From this point onward, it is just a small step for a desperate scientist to jump from simple obfuscation to straight fraud (and a big step backward for science as a whole). You have papers based on invented data, on shaky statistical methods, on groundless assumptions, and more.
At this point, we should not be surprised that someone used one of those AI (obscure acronym for artificial intelligence) text generating programs to create from scratch completely meaningless papers. These programs are already impressive in their generic versions, but someone must have developed a specific version for creating fake scientific papers. Take a look at some of the 44 retracted papers, and you'll see how sophisticated the program that created them was. For instance, this one: you need to know at least something of geology to understand that it is a pure glossolalia piece. The author (the AI) is speaking in tongues. It is only because there are people who know these matters that the scam was detected.
But how many scams of the same kind were NOT detected? Do you know that 2.5 million scientific papers are published every year in the world? Detecting those which are pure assemblies of random sentences may not be so difficult (AI may fight AI). But the truly horrible thought is how many papers are NOT glossolalia pieces, but are nevertheless unreadable, poorly done, wrong in their basic assumptions, using massaged data, arriving to unjustified conclusions, and more. In short, papers that are at best a useless waste of money, at worst scams engineered to support the dark purposes of some lobby acting behind the scene.
Of course, not all science is like this. There is a fraction of scientists who are competent, sufficiently financed, safe in their positions, who create good science that advances human knowledge. How many? Difficult to say. Maybe there holds Pareto's law in the form of "80% of good science is done by 20% of the scientists." Or maybe we can apply Sturgeon's law ("99% of everything is crap") also in its strong form (99.9% is).

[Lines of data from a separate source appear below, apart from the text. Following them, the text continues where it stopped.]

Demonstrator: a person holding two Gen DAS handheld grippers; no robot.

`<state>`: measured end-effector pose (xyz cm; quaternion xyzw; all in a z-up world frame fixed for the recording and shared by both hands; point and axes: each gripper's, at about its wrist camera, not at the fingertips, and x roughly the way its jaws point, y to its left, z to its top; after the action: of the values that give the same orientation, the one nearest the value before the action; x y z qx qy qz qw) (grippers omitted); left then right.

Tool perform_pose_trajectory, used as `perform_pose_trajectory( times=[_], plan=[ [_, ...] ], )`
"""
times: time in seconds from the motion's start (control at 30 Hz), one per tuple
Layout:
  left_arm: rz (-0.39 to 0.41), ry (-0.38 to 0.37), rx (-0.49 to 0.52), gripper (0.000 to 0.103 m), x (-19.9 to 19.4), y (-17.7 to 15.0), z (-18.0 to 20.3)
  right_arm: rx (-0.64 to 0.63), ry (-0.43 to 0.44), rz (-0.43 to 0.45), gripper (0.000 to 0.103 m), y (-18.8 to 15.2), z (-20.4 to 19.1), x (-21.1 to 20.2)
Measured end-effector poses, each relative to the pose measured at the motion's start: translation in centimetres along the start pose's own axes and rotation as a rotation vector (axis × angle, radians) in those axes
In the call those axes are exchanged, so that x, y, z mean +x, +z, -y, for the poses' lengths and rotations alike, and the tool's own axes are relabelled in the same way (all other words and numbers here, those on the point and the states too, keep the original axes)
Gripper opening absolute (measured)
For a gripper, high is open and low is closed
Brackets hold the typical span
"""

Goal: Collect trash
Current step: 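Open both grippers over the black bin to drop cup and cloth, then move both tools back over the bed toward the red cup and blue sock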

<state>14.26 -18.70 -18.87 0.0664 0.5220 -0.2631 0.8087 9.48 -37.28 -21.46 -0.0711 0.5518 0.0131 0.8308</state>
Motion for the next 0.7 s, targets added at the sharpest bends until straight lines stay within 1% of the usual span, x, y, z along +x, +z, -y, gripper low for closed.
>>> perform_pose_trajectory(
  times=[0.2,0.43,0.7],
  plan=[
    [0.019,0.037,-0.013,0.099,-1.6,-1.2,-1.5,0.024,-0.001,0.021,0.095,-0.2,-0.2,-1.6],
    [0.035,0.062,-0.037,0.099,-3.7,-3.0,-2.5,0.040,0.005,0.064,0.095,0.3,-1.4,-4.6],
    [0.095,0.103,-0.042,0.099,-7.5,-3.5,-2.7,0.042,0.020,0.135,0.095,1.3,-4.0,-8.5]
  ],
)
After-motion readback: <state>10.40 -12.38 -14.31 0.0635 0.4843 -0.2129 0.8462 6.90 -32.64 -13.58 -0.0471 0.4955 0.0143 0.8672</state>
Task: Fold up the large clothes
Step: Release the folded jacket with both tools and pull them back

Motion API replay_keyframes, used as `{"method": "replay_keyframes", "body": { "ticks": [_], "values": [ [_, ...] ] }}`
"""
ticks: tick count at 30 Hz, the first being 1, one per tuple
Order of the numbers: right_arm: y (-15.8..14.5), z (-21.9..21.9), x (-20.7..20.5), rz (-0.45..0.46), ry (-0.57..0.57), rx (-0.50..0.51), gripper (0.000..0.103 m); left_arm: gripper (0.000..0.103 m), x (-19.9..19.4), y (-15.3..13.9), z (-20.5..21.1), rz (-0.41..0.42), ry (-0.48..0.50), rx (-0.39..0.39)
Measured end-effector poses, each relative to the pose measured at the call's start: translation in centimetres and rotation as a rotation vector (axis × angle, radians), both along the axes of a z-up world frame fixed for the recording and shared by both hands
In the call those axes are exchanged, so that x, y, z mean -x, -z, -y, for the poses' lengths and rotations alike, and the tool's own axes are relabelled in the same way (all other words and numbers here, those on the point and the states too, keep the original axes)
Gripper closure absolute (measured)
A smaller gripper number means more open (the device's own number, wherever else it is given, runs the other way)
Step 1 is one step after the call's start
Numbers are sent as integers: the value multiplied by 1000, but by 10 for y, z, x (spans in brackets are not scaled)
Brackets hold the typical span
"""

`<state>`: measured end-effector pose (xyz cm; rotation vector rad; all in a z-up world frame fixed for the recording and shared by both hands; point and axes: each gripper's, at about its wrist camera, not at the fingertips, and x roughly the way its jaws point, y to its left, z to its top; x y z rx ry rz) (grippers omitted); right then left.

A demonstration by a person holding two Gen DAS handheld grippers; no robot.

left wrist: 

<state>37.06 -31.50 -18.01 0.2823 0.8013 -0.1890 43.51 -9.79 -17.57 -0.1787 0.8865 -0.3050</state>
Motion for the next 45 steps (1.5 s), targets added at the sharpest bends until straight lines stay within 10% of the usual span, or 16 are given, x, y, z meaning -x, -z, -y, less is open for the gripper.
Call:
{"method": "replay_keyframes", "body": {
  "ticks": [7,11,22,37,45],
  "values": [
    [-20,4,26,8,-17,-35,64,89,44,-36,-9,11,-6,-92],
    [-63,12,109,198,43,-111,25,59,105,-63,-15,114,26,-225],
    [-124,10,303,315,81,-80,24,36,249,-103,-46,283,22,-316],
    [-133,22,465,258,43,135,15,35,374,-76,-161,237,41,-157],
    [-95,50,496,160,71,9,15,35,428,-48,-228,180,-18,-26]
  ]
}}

The problem is that with less and less money available, science is more and more in the hands of underpaid and blatantly exploited people who have no perspectives for a decent career. Some of them may well be desperate enough to recur to fraud. Note also that it is a scientific law that entropy always increases, so how long will it take to transform science into a pultaceous mass of meaningless sentences? In a previous post, I wrote that science may already have expanded itself beyond existence.
Can this situation be remedied? Maybe, but that would need truly drastic actions to change at its basis the perverse mechanism of publish or perish. It is unlikely that the task will ever be undertaken by universities or by governments, or by the scientists themselves. Fortunately, the Seneca Cliff takes care of eliminating the EPCS (obscure acronym for the Entropy Produced in Complex Systems). It will do that for science, too. It won't be painless for scientists but another form of the principle of entropy is that everybody gets what they deserve.